La Flandre est devenue ingouvernable. Le dossier de la pollution à l’azote suscite une crise majeure au sein du gouvernement flamand. En toile de fond, une bataille politique pour la ruralité.
Ruralité
Au niveau du fond, la crise de l’azote, qui n’a pas d’équivalent dans le Sud, est celle d’une région où la concentration d’industrie polluante est une des plus importantes d’Europe. C’est aussi une des zones les plus densément peuplées du continent. Or c’est en même temps une région qui reste très marquée par son histoire rurale avec une agriculture elle-même très industrialisée. La crise de l’azote est la crise des limites, des limites d’un modèle de développement qui a été peu mis en cause ces dernières années. Le blocage du CD&V replace au premier plan le conflit entre la Flandre des villes et la Flandre des champs.
Le plan azote est un arbitrage. Puisque les limites sont atteintes, il faut diminuer les émissions. Qui doit le faire ? Entre les industries chimiques du port d’Anvers, l’aéroport de Zaventem ou les élevages intensifs de porcs. Le gouvernement a plutôt décidé de limiter ces derniers. Avec un argument, ils produisent à eux seuls 60% de l’azote émis en Flandre. Essentiellement au profit d’une filière porcine jugée moins stratégique que les autres.
Clivage
Cette logique réveille une fracture particulièrement marquante dans une région où la révolution industrielle a été plus tardive qu’ailleurs, le clivage entre ville et campagne. Un clivage très important pour le CD&V. La base électorale traditionnelle du parti est certes historiquement majoritairement catholique mais elle est aussi majoritairement rurale. La N-VA et le Vlaams Belang sont venus contester ce leadership. Cette crise de l’Azote est une manière, pense le CD&V, de retrouver du crédit dans cette Flandre périphérique. Vu du ciel, la Flandre n’est plus qu’une grande ville, mais vu du sol, le clivage ville campagne reste un marqueur identitaire. Certains parleront de ruralité fantasmée. Oui mais les fantasmes ça compte en politique.
Chute
Est-ce que le gouvernement flamand peut tomber sur cette question de l’azote ? Comme en Wallonie ou à Bruxelles, et à l’inverse du fédéral, il n’y a pas d’élections anticipées possibles. Cela limite fortement les chances de voir un gouvernement chuter. Si un accord n’est pas trouvé, il y a deux possibilités. Premièrement, un changement de majorité. C’est ce qu’on avait connu en Wallonie en 2017 lorsque le cdH avait éconduit le PS pour le MR. Deuxième possibilité, un délitement, un no man's land, un partenaire qui s’en va, mais sans être remplacé, un gouvernement minoritaire.

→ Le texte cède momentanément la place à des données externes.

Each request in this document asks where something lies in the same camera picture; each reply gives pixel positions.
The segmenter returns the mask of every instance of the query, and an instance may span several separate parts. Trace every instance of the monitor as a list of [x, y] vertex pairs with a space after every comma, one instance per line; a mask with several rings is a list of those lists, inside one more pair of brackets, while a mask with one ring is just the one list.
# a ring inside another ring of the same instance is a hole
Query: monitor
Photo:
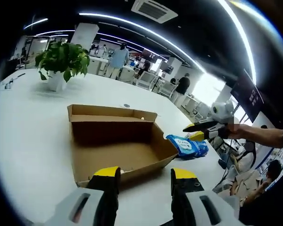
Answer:
[[259, 90], [246, 71], [239, 76], [231, 94], [244, 109], [249, 119], [254, 122], [261, 111], [264, 101]]
[[148, 61], [150, 61], [152, 63], [155, 63], [156, 60], [158, 59], [158, 56], [156, 54], [154, 54], [154, 53], [152, 53], [152, 52], [150, 52], [150, 51], [148, 51], [146, 49], [143, 50], [141, 56], [144, 59], [146, 59], [146, 60], [148, 60]]
[[166, 62], [164, 62], [164, 61], [161, 62], [160, 69], [161, 69], [163, 72], [167, 73], [167, 74], [171, 74], [172, 71], [173, 71], [173, 67], [170, 66], [170, 65], [168, 65], [168, 64], [167, 64]]

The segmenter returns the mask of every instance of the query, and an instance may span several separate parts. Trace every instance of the white flower pot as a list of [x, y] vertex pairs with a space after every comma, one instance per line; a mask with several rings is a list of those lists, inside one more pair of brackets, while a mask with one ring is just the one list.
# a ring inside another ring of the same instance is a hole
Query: white flower pot
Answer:
[[66, 81], [64, 80], [64, 72], [49, 71], [48, 86], [51, 91], [61, 92], [66, 88]]

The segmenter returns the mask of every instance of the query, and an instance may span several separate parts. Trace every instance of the blue wet wipes package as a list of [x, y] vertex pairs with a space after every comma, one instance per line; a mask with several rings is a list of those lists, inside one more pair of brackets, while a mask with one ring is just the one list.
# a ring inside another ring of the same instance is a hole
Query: blue wet wipes package
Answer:
[[208, 153], [208, 146], [205, 141], [191, 141], [175, 135], [168, 135], [166, 138], [177, 148], [179, 157], [199, 158]]

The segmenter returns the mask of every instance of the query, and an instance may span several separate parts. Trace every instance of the cardboard box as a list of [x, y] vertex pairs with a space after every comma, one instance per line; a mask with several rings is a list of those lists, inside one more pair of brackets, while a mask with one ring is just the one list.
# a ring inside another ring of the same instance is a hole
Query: cardboard box
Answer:
[[73, 172], [80, 186], [102, 168], [119, 166], [126, 172], [124, 182], [165, 167], [177, 155], [154, 122], [156, 113], [70, 105], [68, 116]]

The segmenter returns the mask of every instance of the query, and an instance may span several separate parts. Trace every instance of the robotic arm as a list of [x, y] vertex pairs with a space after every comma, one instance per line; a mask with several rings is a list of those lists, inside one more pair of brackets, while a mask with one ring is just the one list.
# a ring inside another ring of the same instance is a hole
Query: robotic arm
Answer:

On n’y est pas encore. Car si la N-VA semble dramatiser l’enjeu, le VLD et le CD&V souhaitent continuer à négocier et refusent de parler de chute de gouvernement. En attendant, la Flandre est de facto dans une situation d’affaires courantes, dans une paralysie politique qu’on ne connaissait qu’au fédéral.
Symbole
La Flandre en affaires courantes, c’est un symbole politique inédit. Pour comprendre cette crise politique qui secoue le nord du pays, il faut d’abord prendre la mesure de ce que ce blocage suscite comme réactions. On l’a déjà dit ici, le cœur du projet politique flamand depuis les années 80 est de faire mieux que le niveau national (puis fédéral) devenu synonyme des conflits incessants.
Or, cette crise de l’azote qui succède à d’autres depuis 3 ans, est une entaille dans le contrat, une brèche dans le récit régionaliste du Good Bestuur (bonne gestion). L’éditorial du Standaard ce matin en conclut déjà que la Flandre à besoin d’une autre histoire.